### [BRIEF]
Quote precisely the final stretch of the listing: start at the line containing "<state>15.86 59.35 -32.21" and stop after the last line.
▬▬▬
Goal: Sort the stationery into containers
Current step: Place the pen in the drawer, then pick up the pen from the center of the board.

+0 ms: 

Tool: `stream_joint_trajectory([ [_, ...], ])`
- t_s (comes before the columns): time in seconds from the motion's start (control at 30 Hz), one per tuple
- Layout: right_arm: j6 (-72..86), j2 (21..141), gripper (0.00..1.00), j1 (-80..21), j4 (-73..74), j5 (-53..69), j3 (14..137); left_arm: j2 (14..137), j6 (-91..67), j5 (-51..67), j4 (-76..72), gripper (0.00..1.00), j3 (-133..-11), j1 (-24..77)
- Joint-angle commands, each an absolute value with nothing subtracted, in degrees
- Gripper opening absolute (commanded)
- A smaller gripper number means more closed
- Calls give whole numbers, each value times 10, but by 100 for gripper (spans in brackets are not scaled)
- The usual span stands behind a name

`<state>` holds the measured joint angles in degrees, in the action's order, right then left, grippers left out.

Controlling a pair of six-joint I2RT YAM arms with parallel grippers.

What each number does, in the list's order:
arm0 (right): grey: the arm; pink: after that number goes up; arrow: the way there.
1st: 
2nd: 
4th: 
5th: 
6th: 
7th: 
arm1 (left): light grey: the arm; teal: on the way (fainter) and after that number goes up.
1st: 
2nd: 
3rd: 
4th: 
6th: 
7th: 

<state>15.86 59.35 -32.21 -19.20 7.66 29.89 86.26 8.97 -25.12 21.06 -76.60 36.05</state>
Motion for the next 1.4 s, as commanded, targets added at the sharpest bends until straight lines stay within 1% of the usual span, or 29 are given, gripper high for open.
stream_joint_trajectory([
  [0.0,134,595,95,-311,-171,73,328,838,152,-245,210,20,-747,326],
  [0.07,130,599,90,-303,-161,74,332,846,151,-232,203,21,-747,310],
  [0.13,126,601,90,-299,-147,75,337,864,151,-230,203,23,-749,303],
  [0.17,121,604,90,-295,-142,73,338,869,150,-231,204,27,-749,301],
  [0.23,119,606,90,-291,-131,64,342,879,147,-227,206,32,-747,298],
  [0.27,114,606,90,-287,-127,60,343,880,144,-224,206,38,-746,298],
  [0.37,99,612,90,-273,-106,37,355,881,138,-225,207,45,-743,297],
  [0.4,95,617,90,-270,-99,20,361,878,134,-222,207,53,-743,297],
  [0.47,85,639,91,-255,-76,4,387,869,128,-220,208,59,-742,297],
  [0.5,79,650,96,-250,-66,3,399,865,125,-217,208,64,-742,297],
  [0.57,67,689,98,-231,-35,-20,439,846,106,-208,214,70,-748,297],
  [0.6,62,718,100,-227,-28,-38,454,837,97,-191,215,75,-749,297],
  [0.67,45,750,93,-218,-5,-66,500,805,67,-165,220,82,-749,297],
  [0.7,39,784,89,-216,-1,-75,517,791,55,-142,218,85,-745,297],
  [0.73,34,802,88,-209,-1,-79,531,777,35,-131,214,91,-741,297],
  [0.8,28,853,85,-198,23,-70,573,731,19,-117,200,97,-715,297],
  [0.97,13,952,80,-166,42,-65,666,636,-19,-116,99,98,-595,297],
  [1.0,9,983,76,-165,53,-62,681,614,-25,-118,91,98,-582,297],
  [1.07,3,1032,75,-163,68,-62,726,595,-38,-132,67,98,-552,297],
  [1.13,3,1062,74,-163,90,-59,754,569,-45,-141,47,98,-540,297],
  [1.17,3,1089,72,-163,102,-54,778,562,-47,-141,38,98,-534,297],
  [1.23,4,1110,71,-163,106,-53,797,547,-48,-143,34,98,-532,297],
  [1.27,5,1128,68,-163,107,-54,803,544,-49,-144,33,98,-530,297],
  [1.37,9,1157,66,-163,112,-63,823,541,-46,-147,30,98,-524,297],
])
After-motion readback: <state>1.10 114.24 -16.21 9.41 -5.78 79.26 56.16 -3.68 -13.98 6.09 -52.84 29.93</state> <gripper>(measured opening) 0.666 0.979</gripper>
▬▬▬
### [FINISHED TASK]
<state>15.86 59.35 -32.21 -19.20 7.66 29.89 86.26 8.97 -25.12 21.06 -76.60 36.05</state>
Motion for the next 1.4 s, as commanded, targets added at the sharpest bends until straight lines stay within 1% of the usual span, or 29 are given, gripper high for open.
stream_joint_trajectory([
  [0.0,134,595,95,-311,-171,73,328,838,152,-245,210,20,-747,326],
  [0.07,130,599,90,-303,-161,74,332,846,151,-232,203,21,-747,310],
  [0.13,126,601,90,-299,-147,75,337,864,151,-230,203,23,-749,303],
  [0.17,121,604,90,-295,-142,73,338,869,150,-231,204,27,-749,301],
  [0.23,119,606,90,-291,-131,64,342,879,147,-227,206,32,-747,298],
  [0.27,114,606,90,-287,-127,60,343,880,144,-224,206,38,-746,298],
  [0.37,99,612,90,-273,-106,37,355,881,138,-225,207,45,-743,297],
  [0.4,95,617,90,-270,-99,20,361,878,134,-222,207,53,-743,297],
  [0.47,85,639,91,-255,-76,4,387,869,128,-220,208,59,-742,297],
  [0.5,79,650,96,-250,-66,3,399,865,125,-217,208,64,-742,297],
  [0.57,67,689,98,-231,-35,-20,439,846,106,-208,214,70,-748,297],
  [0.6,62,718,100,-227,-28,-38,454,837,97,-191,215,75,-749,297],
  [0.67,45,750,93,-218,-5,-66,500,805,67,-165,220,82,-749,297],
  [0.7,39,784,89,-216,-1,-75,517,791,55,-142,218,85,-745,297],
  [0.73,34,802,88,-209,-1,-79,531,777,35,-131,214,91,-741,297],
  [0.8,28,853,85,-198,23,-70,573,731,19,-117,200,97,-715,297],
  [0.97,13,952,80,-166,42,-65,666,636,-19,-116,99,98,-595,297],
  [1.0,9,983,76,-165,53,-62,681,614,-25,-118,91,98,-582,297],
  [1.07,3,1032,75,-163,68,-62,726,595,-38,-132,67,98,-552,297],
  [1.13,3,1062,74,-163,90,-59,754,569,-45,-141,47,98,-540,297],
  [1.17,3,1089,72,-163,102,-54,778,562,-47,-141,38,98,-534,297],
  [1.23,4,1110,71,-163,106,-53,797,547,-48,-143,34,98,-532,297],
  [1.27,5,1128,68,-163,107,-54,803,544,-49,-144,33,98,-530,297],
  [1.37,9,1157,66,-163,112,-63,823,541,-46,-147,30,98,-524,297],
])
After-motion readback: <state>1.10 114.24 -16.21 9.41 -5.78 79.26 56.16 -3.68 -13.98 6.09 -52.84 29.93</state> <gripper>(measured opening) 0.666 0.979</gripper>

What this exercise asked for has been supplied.